What to produce:
Once the line with "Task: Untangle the" is found in the entries below, print it and each following line exactly, stopping after the line with "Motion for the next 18"; print nothing else.

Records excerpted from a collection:
↓↓↓

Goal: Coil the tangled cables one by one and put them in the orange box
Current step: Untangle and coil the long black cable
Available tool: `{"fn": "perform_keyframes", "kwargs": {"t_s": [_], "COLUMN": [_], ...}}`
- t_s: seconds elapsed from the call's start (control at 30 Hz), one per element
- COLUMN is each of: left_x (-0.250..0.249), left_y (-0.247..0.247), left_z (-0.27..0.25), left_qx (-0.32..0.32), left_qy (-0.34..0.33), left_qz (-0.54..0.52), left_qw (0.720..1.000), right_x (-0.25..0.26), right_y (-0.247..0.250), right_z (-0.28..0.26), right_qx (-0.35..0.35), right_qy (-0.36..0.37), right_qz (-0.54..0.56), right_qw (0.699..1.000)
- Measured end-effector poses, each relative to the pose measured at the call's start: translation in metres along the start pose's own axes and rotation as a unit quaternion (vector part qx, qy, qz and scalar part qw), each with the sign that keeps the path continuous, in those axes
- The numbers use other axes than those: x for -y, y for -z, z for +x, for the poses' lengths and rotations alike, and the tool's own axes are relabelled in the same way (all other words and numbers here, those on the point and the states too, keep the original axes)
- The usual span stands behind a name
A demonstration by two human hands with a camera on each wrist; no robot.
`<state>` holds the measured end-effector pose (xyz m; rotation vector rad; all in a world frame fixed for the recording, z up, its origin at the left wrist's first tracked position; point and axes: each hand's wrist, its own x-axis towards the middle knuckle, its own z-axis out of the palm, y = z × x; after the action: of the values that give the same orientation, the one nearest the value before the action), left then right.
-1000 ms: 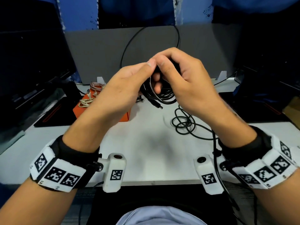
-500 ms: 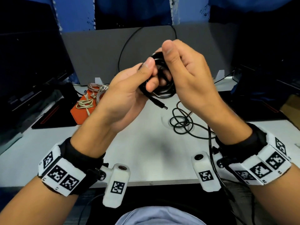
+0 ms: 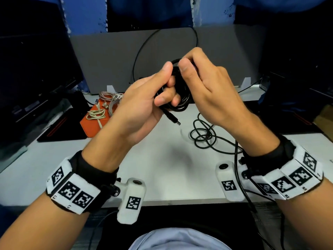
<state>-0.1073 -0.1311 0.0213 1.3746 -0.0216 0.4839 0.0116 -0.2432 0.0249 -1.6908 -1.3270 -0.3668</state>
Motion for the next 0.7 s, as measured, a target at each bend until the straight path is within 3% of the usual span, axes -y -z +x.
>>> {"fn": "perform_keyframes", "kwargs": {"t_s": [0.1, 0.2, 0.3, 0.4, 0.47, 0.5, 0.53, 0.6, 0.63, 0.7], "left_x": [-0.006, -0.022, -0.029, -0.022, -0.019, -0.016, -0.014, -0.007, -0.004, -0.006], "left_y": [0.005, 0.024, 0.039, 0.039, 0.029, 0.024, 0.02, 0.016, 0.016, 0.017], "left_z": [0.004, 0.008, 0.01, 0.01, 0.011, 0.01, 0.009, 0.007, 0.006, 0.006], "left_qx": [0.012, 0.007, -0.02, -0.071, -0.101, -0.132, -0.16, -0.157, -0.136, -0.103], "left_qy": [-0.001, -0.053, -0.103, -0.116, -0.136, -0.152, -0.17, -0.202, -0.213, -0.212], "left_qz": [-0.086, -0.209, -0.226, -0.203, -0.118, -0.012, 0.13, 0.368, 0.428, 0.462], "left_qw": [0.996, 0.976, 0.968, 0.97, 0.978, 0.979, 0.964, 0.894, 0.868, 0.855], "right_x": [-0.003, -0.009, -0.008, 0.004, 0.012, 0.014, 0.014, 0.012, 0.011, 0.011], "right_y": [-0.001, 0.001, -0.006, -0.018, -0.02, -0.02, -0.019, -0.016, -0.015, -0.009], "right_z": [0.002, 0.008, 0.006, -0.006, -0.015, -0.017, -0.018, -0.016, -0.015, -0.013], "right_qx": [0.019, 0.034, 0.087, 0.195, 0.288, 0.325, 0.351, 0.37, 0.373, 0.393], "right_qy": [-0.003, -0.071, -0.061, -0.048, -0.07, -0.081, -0.093, -0.113, -0.118, -0.111], "right_qz": [0.102, 0.188, 0.14, 0.073, 0.103, 0.124, 0.145, 0.171, 0.172, 0.145], "right_qw": [0.995, 0.979, 0.985, 0.977, 0.95, 0.934, 0.921, 0.906, 0.904, 0.901]}}
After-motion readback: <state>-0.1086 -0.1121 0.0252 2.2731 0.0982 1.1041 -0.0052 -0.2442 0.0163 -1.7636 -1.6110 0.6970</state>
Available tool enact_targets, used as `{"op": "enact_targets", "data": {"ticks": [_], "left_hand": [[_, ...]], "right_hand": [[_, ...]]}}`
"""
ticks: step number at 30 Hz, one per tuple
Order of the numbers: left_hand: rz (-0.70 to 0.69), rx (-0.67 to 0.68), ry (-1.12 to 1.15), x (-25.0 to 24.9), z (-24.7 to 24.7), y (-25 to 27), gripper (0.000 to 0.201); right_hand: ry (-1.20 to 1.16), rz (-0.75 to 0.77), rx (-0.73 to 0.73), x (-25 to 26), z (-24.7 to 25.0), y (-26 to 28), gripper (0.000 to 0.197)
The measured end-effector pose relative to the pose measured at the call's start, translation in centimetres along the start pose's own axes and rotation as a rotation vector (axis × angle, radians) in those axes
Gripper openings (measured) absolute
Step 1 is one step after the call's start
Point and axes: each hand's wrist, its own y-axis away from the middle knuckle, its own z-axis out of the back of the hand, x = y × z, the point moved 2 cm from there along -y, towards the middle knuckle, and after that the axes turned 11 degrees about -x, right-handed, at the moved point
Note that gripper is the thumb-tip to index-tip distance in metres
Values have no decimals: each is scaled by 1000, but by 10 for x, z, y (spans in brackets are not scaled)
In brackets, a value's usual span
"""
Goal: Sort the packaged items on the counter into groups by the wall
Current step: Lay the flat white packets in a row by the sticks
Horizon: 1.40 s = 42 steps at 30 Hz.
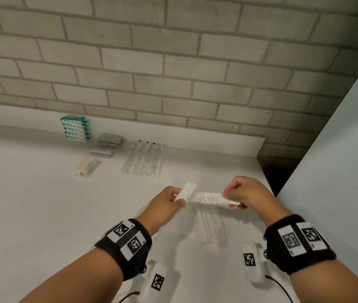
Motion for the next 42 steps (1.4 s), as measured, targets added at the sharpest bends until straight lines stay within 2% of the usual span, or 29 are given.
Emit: {"op": "enact_targets", "data": {"ticks": [2, 4, 8, 10, 12, 13, 14, 17, 20, 25, 33, 42], "left_hand": [[-50, -5, -90, -2, -1, -6, 16], [-124, 9, -204, -9, 0, -13, 9], [-380, 9, -436, -41, 6, -43, 24], [-567, 39, -678, -66, 4, -67, 34], [-678, 149, -945, -87, -4, -90, 37], [-677, 217, -1062, -92, -10, -101, 39], [-649, 270, -1146, -91, -14, -111, 43], [-557, 246, -1151, -72, -18, -130, 47], [-452, 208, -1045, -38, -12, -133, 44], [-409, 296, -1057, -8, -15, -128, 49], [-358, 242, -1009, -6, -22, -151, 56], [-368, 258, -1049, -12, -27, -163, 57]], "right_hand": [[180, -27, -18, -6, 2, -9, 18], [200, -76, -33, -12, 5, -19, 17], [-124, -139, -87, -11, 2, -40, 14], [-326, -194, -133, -1, -7, -52, 14], [-408, -259, -132, 6, -23, -64, 9], [-346, -280, -101, 8, -33, -69, 8], [-202, -275, -46, 5, -43, -74, 18], [225, -147, 47, -8, -58, -83, 49], [381, 23, 107, -14, -56, -90, 56], [722, 192, 378, -9, -68, -109, 62], [749, 221, 399, 3, -99, -131, 67], [791, 295, 405, 12, -109, -141, 64]]}}
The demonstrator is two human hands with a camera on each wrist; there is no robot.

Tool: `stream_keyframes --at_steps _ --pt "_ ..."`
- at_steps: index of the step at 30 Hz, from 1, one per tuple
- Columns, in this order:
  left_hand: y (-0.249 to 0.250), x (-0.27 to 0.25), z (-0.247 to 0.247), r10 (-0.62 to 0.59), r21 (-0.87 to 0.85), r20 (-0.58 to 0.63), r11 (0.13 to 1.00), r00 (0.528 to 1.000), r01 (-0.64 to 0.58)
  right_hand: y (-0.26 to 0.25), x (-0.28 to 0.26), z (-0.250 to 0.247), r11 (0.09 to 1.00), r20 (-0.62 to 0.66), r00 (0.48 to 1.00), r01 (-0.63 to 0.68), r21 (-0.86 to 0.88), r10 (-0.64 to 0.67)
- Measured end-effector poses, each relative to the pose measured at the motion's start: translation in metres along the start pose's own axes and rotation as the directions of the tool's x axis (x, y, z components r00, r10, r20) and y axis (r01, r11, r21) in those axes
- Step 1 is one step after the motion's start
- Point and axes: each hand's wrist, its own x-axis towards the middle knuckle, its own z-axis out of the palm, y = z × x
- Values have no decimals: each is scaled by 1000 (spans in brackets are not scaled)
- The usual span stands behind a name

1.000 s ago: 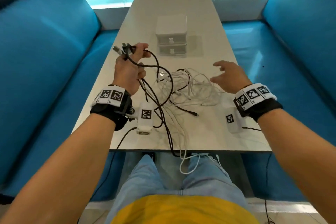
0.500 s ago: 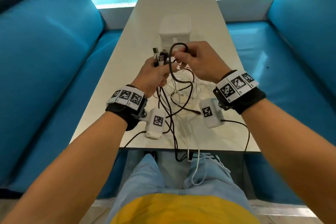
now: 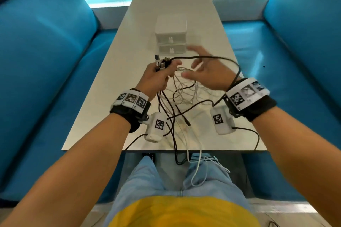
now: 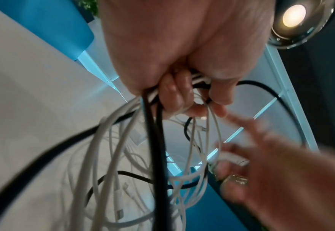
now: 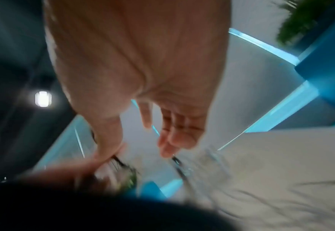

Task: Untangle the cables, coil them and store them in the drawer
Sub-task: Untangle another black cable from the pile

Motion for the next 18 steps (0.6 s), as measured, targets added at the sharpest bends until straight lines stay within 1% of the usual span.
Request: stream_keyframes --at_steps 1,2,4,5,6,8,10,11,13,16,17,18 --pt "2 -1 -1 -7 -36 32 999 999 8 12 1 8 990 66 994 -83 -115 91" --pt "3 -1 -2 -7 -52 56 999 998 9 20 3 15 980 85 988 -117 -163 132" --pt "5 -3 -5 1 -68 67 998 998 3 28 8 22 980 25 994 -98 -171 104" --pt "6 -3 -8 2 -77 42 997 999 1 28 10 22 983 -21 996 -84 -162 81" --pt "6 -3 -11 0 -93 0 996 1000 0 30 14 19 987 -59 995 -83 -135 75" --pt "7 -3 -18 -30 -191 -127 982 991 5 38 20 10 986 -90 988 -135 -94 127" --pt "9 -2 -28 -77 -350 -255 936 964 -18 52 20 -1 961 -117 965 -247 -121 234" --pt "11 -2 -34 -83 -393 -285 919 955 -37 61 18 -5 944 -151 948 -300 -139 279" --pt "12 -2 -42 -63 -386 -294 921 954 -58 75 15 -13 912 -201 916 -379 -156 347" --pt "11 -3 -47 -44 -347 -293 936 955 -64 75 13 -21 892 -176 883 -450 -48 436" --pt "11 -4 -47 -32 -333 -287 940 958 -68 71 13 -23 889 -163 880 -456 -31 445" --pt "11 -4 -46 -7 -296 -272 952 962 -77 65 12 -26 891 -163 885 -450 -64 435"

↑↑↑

Response box:
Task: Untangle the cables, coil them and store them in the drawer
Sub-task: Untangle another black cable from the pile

Motion for the next 18 steps (0.6 s), as measured, targets added at the sharpest bends until straight lines stay within 1% of the usual span.

What has been written completes the answer.